> WHAT TO PRODUCE
Exactly and in full, give the records again.

Records from a data collection:
***
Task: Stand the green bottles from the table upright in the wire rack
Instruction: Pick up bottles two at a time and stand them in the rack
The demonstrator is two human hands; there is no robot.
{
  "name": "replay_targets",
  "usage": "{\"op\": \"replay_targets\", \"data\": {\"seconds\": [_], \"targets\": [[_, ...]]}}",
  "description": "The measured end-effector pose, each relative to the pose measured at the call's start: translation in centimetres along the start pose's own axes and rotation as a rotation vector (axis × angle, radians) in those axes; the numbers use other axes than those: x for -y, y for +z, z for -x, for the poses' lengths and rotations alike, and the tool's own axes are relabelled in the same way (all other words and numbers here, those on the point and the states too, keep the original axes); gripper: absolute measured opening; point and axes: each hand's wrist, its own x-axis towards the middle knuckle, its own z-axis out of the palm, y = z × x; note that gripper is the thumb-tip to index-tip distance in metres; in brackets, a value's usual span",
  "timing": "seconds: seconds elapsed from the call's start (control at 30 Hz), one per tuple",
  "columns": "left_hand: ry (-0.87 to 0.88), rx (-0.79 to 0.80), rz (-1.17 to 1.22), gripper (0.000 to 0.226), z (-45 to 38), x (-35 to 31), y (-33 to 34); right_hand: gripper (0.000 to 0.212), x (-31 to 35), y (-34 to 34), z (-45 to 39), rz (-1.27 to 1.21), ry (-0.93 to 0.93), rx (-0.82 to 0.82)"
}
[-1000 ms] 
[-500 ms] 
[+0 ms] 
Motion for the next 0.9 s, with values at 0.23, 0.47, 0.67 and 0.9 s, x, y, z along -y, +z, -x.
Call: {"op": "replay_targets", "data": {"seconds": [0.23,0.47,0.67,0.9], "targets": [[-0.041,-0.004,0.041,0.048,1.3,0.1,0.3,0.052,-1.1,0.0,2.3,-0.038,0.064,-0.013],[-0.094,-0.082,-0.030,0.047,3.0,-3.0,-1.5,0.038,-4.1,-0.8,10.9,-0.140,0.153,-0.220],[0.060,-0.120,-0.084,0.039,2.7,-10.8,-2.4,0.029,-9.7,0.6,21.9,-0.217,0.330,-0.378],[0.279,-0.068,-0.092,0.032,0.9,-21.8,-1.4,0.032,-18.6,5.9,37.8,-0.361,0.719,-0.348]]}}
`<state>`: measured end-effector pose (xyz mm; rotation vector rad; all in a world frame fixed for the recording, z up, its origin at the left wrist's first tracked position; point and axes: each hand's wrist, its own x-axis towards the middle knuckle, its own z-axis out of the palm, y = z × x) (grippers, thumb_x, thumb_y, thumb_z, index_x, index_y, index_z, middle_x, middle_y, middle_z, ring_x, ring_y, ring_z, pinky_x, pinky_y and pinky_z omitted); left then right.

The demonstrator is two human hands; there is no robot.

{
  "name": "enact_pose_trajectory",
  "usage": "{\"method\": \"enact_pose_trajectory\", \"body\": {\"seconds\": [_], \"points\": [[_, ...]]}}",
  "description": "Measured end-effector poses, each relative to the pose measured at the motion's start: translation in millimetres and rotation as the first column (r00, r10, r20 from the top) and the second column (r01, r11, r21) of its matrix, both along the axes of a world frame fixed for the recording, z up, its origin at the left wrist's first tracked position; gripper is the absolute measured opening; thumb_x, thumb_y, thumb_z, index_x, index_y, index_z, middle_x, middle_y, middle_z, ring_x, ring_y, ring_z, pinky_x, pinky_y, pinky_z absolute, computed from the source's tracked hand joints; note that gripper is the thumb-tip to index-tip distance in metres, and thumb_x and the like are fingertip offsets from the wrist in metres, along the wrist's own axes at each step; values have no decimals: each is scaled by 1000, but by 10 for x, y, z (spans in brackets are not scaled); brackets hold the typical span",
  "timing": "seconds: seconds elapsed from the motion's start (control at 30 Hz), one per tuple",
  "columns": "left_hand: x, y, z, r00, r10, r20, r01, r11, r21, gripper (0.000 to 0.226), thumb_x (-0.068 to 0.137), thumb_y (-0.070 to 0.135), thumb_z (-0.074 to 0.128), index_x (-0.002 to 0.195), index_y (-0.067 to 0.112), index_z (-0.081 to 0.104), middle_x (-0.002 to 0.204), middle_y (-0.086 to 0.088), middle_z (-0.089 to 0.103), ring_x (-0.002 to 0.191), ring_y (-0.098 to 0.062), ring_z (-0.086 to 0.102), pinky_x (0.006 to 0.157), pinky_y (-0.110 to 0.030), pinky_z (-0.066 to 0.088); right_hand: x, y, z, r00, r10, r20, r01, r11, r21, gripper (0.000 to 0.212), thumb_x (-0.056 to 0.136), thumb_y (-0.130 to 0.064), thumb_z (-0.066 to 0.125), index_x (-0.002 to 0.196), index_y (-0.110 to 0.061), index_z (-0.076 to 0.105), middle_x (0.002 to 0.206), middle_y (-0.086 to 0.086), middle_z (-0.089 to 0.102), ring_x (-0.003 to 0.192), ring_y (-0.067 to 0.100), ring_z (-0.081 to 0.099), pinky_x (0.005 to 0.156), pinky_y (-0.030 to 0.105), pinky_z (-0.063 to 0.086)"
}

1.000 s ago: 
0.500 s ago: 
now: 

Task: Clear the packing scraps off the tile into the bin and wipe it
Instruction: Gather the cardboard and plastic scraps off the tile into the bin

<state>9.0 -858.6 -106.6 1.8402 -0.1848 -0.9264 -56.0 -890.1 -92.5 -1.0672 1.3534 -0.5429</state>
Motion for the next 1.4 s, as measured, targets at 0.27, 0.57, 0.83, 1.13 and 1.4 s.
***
> ANSWER BOX
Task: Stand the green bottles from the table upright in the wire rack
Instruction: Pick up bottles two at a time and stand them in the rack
The demonstrator is two human hands; there is no robot.
{
  "name": "replay_targets",
  "usage": "{\"op\": \"replay_targets\", \"data\": {\"seconds\": [_], \"targets\": [[_, ...]]}}",
  "description": "The measured end-effector pose, each relative to the pose measured at the call's start: translation in centimetres along the start pose's own axes and rotation as a rotation vector (axis × angle, radians) in those axes; the numbers use other axes than those: x for -y, y for +z, z for -x, for the poses' lengths and rotations alike, and the tool's own axes are relabelled in the same way (all other words and numbers here, those on the point and the states too, keep the original axes); gripper: absolute measured opening; point and axes: each hand's wrist, its own x-axis towards the middle knuckle, its own z-axis out of the palm, y = z × x; note that gripper is the thumb-tip to index-tip distance in metres; in brackets, a value's usual span",
  "timing": "seconds: seconds elapsed from the call's start (control at 30 Hz), one per tuple",
  "columns": "left_hand: ry (-0.87 to 0.88), rx (-0.79 to 0.80), rz (-1.17 to 1.22), gripper (0.000 to 0.226), z (-45 to 38), x (-35 to 31), y (-33 to 34); right_hand: gripper (0.000 to 0.212), x (-31 to 35), y (-34 to 34), z (-45 to 39), rz (-1.27 to 1.21), ry (-0.93 to 0.93), rx (-0.82 to 0.82)"
}
[-1000 ms] 
[-500 ms] 
[+0 ms] 
Motion for the next 0.9 s, with values at 0.23, 0.47, 0.67 and 0.9 s, x, y, z along -y, +z, -x.
Call: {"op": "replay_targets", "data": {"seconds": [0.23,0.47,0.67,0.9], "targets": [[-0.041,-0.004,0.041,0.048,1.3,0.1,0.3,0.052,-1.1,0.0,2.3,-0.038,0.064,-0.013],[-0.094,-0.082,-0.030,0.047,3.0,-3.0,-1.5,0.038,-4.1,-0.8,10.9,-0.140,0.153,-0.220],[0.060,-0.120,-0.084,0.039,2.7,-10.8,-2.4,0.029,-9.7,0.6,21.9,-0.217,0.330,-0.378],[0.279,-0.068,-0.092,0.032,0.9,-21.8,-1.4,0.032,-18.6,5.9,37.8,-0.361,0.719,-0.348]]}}
`<state>`: measured end-effector pose (xyz mm; rotation vector rad; all in a world frame fixed for the recording, z up, its origin at the left wrist's first tracked position; point and axes: each hand's wrist, its own x-axis towards the middle knuckle, its own z-axis out of the palm, y = z × x) (grippers, thumb_x, thumb_y, thumb_z, index_x, index_y, index_z, middle_x, middle_y, middle_z, ring_x, ring_y, ring_z, pinky_x, pinky_y and pinky_z omitted); left then right.

The demonstrator is two human hands; there is no robot.

{
  "name": "enact_pose_trajectory",
  "usage": "{\"method\": \"enact_pose_trajectory\", \"body\": {\"seconds\": [_], \"points\": [[_, ...]]}}",
  "description": "Measured end-effector poses, each relative to the pose measured at the motion's start: translation in millimetres and rotation as the first column (r00, r10, r20 from the top) and the second column (r01, r11, r21) of its matrix, both along the axes of a world frame fixed for the recording, z up, its origin at the left wrist's first tracked position; gripper is the absolute measured opening; thumb_x, thumb_y, thumb_z, index_x, index_y, index_z, middle_x, middle_y, middle_z, ring_x, ring_y, ring_z, pinky_x, pinky_y, pinky_z absolute, computed from the source's tracked hand joints; note that gripper is the thumb-tip to index-tip distance in metres, and thumb_x and the like are fingertip offsets from the wrist in metres, along the wrist's own axes at each step; values have no decimals: each is scaled by 1000, but by 10 for x, y, z (spans in brackets are not scaled); brackets hold the typical span",
  "timing": "seconds: seconds elapsed from the motion's start (control at 30 Hz), one per tuple",
  "columns": "left_hand: x, y, z, r00, r10, r20, r01, r11, r21, gripper (0.000 to 0.226), thumb_x (-0.068 to 0.137), thumb_y (-0.070 to 0.135), thumb_z (-0.074 to 0.128), index_x (-0.002 to 0.195), index_y (-0.067 to 0.112), index_z (-0.081 to 0.104), middle_x (-0.002 to 0.204), middle_y (-0.086 to 0.088), middle_z (-0.089 to 0.103), ring_x (-0.002 to 0.191), ring_y (-0.098 to 0.062), ring_z (-0.086 to 0.102), pinky_x (0.006 to 0.157), pinky_y (-0.110 to 0.030), pinky_z (-0.066 to 0.088); right_hand: x, y, z, r00, r10, r20, r01, r11, r21, gripper (0.000 to 0.212), thumb_x (-0.056 to 0.136), thumb_y (-0.130 to 0.064), thumb_z (-0.066 to 0.125), index_x (-0.002 to 0.196), index_y (-0.110 to 0.061), index_z (-0.076 to 0.105), middle_x (0.002 to 0.206), middle_y (-0.086 to 0.086), middle_z (-0.089 to 0.102), ring_x (-0.003 to 0.192), ring_y (-0.067 to 0.100), ring_z (-0.081 to 0.099), pinky_x (0.005 to 0.156), pinky_y (-0.030 to 0.105), pinky_z (-0.063 to 0.086)"
}

1.000 s ago: 
0.500 s ago: 
now: 

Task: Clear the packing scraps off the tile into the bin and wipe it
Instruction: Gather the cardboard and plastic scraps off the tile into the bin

<state>9.0 -858.6 -106.6 1.8402 -0.1848 -0.9264 -56.0 -890.1 -92.5 -1.0672 1.3534 -0.5429</state>
Motion for the next 1.4 s, as measured, targets at 0.27, 0.57, 0.83, 1.13 and 1.4 s.

The answer has been given, and the exercise is done.